What lines of the data below hold "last"? Show them.

::::::::::

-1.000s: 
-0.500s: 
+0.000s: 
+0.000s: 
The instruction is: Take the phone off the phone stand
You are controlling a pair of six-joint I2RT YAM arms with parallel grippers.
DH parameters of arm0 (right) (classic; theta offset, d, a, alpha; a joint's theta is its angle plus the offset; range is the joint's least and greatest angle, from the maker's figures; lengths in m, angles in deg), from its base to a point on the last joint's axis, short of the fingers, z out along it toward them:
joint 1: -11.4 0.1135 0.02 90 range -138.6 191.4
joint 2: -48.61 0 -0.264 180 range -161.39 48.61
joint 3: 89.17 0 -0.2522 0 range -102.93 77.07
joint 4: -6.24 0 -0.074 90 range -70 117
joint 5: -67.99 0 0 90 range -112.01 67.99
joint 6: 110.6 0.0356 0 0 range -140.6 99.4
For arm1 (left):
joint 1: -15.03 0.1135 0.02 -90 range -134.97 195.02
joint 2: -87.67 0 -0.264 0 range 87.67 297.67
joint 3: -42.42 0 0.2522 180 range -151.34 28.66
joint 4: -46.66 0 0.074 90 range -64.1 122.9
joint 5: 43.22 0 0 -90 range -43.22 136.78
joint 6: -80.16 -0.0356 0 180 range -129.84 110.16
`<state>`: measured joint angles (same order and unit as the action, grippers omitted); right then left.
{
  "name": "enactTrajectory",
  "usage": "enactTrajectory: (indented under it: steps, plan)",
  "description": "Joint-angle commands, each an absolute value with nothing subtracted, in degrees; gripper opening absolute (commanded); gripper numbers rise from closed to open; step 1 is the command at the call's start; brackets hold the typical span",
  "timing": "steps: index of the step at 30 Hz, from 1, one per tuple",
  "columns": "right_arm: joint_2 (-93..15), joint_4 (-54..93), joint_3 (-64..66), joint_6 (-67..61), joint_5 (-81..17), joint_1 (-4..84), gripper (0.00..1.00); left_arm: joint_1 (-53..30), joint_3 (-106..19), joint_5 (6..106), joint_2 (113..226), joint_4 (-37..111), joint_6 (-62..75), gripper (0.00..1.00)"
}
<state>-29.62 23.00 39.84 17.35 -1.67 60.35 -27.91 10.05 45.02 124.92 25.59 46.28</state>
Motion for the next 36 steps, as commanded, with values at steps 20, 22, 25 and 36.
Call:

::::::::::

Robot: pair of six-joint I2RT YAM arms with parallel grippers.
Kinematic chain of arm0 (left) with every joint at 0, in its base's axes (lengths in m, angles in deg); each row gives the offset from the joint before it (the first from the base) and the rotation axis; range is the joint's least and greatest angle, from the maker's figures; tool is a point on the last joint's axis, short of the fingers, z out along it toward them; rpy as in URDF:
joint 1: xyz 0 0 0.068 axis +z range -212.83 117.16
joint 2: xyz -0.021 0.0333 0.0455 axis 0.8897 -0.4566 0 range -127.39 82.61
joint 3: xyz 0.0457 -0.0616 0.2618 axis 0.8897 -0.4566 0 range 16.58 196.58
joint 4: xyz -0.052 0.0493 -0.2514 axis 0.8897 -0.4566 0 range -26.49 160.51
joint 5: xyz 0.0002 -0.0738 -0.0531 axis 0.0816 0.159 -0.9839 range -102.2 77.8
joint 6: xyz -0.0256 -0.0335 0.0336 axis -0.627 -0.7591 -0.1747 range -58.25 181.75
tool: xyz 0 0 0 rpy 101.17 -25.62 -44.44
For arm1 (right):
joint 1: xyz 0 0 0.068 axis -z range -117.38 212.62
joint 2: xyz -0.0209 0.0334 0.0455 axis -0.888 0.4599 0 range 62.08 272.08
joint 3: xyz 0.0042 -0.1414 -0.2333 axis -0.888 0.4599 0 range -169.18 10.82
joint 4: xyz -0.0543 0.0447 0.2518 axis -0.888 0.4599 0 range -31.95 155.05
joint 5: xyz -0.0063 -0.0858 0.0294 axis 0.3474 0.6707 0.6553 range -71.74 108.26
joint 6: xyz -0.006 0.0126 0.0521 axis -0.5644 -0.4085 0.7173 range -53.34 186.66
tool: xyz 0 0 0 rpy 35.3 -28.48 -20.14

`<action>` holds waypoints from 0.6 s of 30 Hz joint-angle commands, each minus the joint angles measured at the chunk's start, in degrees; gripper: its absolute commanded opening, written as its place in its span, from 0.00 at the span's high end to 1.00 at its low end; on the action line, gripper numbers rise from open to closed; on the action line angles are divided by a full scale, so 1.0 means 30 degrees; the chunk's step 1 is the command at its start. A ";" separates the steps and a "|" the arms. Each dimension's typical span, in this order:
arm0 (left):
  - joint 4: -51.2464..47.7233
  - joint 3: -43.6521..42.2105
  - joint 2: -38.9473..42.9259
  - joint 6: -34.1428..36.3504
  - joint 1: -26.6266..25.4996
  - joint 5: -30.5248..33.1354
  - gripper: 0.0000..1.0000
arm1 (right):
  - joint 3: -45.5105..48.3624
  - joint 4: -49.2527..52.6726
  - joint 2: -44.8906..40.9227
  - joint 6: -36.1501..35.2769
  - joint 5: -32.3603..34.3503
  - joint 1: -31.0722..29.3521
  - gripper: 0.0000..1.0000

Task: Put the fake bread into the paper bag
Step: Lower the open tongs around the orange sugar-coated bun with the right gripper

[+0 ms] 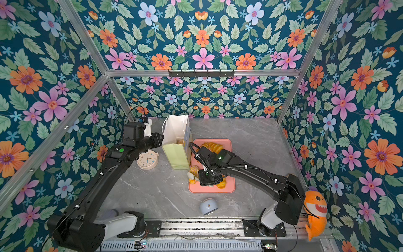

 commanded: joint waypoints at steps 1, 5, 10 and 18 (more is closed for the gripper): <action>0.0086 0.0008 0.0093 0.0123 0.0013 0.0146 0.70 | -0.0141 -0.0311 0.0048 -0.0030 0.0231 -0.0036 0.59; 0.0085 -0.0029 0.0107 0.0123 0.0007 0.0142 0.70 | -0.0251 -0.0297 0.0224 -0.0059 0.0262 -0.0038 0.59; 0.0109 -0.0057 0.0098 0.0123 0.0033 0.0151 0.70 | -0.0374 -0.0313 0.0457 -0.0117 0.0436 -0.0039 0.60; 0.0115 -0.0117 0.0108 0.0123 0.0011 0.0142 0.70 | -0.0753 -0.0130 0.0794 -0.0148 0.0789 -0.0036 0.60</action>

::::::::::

Your response |
DH parameters of arm0 (right) (classic; theta offset, d, a, alpha; a joint's theta is its angle plus the offset; range is the joint's least and greatest angle, from the maker's figures; lengths in m, angles in deg), from its base to a point on the last joint's axis, short of the fingers, z out along it toward them:
Kinematic chain of arm0 (left) with every joint at 0, in its base's axes (lengths in m, angles in deg); each row gives the offset from the joint before it (the first from the base) and the rotation axis; range is the joint's least and greatest angle, from the maker's figures; tool is a point on the last joint's axis, short of the fingers, z out along it toward them; rpy as in URDF:

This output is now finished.